When treatment is needed, the main options include chemotherapy, immunotherapy, radiation, or some combination. Chemotherapy targets rapidly dividing cells. Immunotherapy uses lab-made antibodies that latch onto specific proteins on the surface of lymphoma cells, flagging them for destruction by your immune system. These two approaches are frequently combined.
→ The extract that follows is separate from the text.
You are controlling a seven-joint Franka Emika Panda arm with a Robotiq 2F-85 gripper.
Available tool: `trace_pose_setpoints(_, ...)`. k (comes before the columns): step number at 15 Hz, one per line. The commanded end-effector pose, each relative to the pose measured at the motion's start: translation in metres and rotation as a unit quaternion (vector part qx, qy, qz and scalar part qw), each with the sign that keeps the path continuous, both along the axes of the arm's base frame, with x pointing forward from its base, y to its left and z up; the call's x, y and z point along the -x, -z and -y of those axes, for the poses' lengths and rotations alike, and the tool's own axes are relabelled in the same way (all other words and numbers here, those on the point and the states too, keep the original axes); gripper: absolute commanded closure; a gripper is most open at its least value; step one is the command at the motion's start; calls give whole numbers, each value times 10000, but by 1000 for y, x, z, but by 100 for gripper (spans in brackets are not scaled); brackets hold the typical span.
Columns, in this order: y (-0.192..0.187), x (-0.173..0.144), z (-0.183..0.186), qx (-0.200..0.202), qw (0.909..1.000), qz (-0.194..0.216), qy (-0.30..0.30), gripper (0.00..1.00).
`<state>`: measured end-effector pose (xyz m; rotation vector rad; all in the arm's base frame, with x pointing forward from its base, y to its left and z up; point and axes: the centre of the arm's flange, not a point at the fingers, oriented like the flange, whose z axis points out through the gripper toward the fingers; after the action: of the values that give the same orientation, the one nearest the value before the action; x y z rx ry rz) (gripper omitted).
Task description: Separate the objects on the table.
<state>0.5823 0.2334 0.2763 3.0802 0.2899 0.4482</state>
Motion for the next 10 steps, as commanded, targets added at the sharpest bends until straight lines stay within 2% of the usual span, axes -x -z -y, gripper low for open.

Radiation therapy, which uses focused energy beams to kill cancer cells in a specific area, may be used alone for very early-stage disease or alongside chemotherapy for more advanced cases.
For lymphomas that come back after initial treatment or don’t respond to it, more intensive options exist, including stem cell transplants and a newer approach called CAR T-cell therapy, where your own immune cells are collected, genetically reprogrammed in a lab to recognize the lymphoma, and infused back into your body.
Survival Rates
Survival varies widely depending on the type and stage. For non-Hodgkin lymphoma overall, the five-year relative survival rate is 74.2%, based on data from 2015 to 2021. Broken down by stage, the numbers tell a clearer story: 87.7% for stage I, 79.1% for stage II, 73.9% for stage III, and 63.8% for stage IV. About a third of non-Hodgkin lymphoma cases are diagnosed at stage IV, partly because slow-growing forms can spread quietly before causing noticeable symptoms.
Hodgkin lymphoma generally has higher survival rates, with five-year survival above 85% across all stages combined. These numbers reflect outcomes for people diagnosed years ago and don’t capture the full benefit of newer therapies now in use, so actual outcomes for people diagnosed today may be better than these figures suggest.